- Task item
Leave the images out and write out each entry exactly as shown.

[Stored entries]
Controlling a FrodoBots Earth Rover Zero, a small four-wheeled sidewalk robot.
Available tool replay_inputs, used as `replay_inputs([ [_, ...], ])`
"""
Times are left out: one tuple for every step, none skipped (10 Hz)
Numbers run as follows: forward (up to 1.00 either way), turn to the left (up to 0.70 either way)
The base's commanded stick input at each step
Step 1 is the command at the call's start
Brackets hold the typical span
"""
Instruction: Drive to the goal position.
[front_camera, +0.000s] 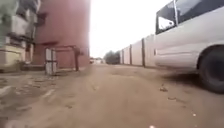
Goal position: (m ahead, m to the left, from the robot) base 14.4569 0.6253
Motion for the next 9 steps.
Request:
replay_inputs([
  [1.00, 0.04],
  [1.00, 0.00],
  [1.00, 0.00],
  [1.00, 0.00],
  [1.00, 0.00],
  [1.00, 0.00],
  [1.00, 0.00],
  [1.00, 0.00],
  [1.00, 0.00],
])
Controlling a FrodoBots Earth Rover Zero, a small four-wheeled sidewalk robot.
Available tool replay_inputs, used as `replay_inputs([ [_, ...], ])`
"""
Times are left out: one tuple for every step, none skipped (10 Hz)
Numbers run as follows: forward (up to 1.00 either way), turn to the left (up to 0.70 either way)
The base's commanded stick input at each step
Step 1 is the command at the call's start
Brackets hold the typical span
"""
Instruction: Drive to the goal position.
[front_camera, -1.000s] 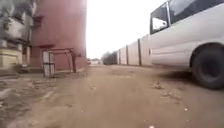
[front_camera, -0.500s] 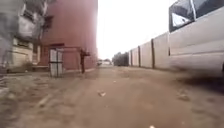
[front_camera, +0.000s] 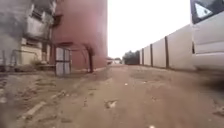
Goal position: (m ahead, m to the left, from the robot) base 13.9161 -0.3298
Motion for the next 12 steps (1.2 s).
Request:
replay_inputs([
  [1.00, 0.00],
  [1.00, 0.00],
  [1.00, 0.00],
  [1.00, 0.00],
  [1.00, -0.08],
  [1.00, -0.27],
  [1.00, -0.08],
  [1.00, 0.00],
  [1.00, 0.00],
  [1.00, 0.00],
  [1.00, -0.27],
  [1.00, -0.27],
])
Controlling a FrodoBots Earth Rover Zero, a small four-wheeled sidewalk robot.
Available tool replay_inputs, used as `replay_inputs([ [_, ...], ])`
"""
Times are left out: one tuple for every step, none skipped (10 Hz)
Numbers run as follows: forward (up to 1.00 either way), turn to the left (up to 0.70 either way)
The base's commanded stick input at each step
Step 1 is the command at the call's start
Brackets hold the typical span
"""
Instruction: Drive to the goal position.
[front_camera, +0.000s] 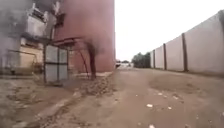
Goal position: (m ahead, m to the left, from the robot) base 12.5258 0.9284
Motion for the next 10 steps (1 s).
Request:
replay_inputs([
  [1.00, -0.27],
  [1.00, -0.27],
  [1.00, -0.27],
  [1.00, -0.27],
  [1.00, -0.27],
  [1.00, -0.27],
  [1.00, -0.11],
  [1.00, -0.08],
  [1.00, -0.27],
  [1.00, -0.27],
])
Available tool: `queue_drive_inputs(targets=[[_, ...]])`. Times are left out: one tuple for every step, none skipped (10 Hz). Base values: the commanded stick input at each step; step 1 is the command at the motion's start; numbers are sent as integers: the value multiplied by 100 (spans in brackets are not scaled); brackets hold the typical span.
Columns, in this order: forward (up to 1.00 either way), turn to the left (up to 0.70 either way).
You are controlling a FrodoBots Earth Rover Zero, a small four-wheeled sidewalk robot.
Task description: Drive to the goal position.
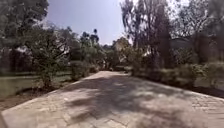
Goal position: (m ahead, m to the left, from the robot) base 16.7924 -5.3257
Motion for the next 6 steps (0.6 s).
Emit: queue_drive_inputs(targets=[[50, 0], [50, 0], [50, 0], [50, 0], [50, 0], [50, 0]])
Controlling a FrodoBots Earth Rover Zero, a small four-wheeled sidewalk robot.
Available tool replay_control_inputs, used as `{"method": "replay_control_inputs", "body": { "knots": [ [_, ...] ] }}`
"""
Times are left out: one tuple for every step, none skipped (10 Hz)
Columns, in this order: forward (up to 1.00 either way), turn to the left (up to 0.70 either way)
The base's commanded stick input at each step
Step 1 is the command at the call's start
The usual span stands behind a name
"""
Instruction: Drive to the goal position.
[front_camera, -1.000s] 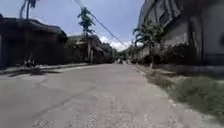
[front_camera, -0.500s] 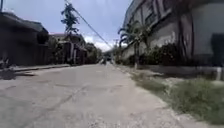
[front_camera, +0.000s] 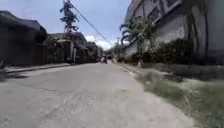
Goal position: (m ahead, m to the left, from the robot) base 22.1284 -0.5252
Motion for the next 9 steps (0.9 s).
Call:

- Solution for this task
Controlling a FrodoBots Earth Rover Zero, a small four-wheeled sidewalk robot.
Available tool replay_inputs, used as `replay_inputs([ [_, ...], ])`
"""
Times are left out: one tuple for every step, none skipped (10 Hz)
Numbers run as follows: forward (up to 1.00 either way), turn to the left (up to 0.70 either way)
The base's commanded stick input at each step
Step 1 is the command at the call's start
Brackets hold the typical span
"""
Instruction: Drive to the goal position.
[front_camera, +0.000s] 
Goal position: (m ahead, m to the left, from the robot) base 14.4569 0.6253
Motion for the next 9 steps.
Request:
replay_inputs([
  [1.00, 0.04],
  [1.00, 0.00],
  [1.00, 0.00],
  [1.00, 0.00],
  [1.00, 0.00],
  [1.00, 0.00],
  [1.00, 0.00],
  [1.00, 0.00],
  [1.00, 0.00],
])
Controlling a FrodoBots Earth Rover Zero, a small four-wheeled sidewalk robot.
Available tool replay_inputs, used as `replay_inputs([ [_, ...], ])`
"""
Times are left out: one tuple for every step, none skipped (10 Hz)
Numbers run as follows: forward (up to 1.00 either way), turn to the left (up to 0.70 either way)
The base's commanded stick input at each step
Step 1 is the command at the call's start
Brackets hold the typical span
"""
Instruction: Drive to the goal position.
[front_camera, -1.000s] 
[front_camera, -0.500s] 
[front_camera, +0.000s] 
Goal position: (m ahead, m to the left, from the robot) base 13.9161 -0.3298
Motion for the next 12 steps (1.2 s).
Request:
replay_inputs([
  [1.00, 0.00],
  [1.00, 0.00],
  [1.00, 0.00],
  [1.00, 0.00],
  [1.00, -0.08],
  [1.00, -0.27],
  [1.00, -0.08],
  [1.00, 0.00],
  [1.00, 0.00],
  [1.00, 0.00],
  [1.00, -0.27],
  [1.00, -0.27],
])
Controlling a FrodoBots Earth Rover Zero, a small four-wheeled sidewalk robot.
Available tool replay_inputs, used as `replay_inputs([ [_, ...], ])`
"""
Times are left out: one tuple for every step, none skipped (10 Hz)
Numbers run as follows: forward (up to 1.00 either way), turn to the left (up to 0.70 either way)
The base's commanded stick input at each step
Step 1 is the command at the call's start
Brackets hold the typical span
"""
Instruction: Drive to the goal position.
[front_camera, +0.000s] 
Goal position: (m ahead, m to the left, from the robot) base 12.5258 0.9284
Motion for the next 10 steps (1 s).
Request:
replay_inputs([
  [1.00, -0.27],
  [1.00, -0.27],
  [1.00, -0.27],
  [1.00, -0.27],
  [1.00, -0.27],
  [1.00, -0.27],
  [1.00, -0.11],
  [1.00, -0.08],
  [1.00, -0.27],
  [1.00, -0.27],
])
Available tool: `queue_drive_inputs(targets=[[_, ...]])`. Times are left out: one tuple for every step, none skipped (10 Hz). Base values: the commanded stick input at each step; step 1 is the command at the motion's start; numbers are sent as integers: the value multiplied by 100 (spans in brackets are not scaled); brackets hold the typical span.
Columns, in this order: forward (up to 1.00 either way), turn to the left (up to 0.70 either way).
You are controlling a FrodoBots Earth Rover Zero, a small four-wheeled sidewalk robot.
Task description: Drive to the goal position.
Goal position: (m ahead, m to the left, from the robot) base 16.7924 -5.3257
Motion for the next 6 steps (0.6 s).
Emit: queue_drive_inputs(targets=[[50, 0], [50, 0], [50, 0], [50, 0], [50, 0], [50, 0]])
Controlling a FrodoBots Earth Rover Zero, a small four-wheeled sidewalk robot.
Available tool replay_control_inputs, used as `{"method": "replay_control_inputs", "body": { "knots": [ [_, ...] ] }}`
"""
Times are left out: one tuple for every step, none skipped (10 Hz)
Columns, in this order: forward (up to 1.00 either way), turn to the left (up to 0.70 either way)
The base's commanded stick input at each step
Step 1 is the command at the call's start
The usual span stands behind a name
"""
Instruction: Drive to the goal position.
[front_camera, -1.000s] 
[front_camera, -0.500s] 
[front_camera, +0.000s] 
Goal position: (m ahead, m to the left, from the robot) base 22.1284 -0.5252
Motion for the next 9 steps (0.9 s).
Call:

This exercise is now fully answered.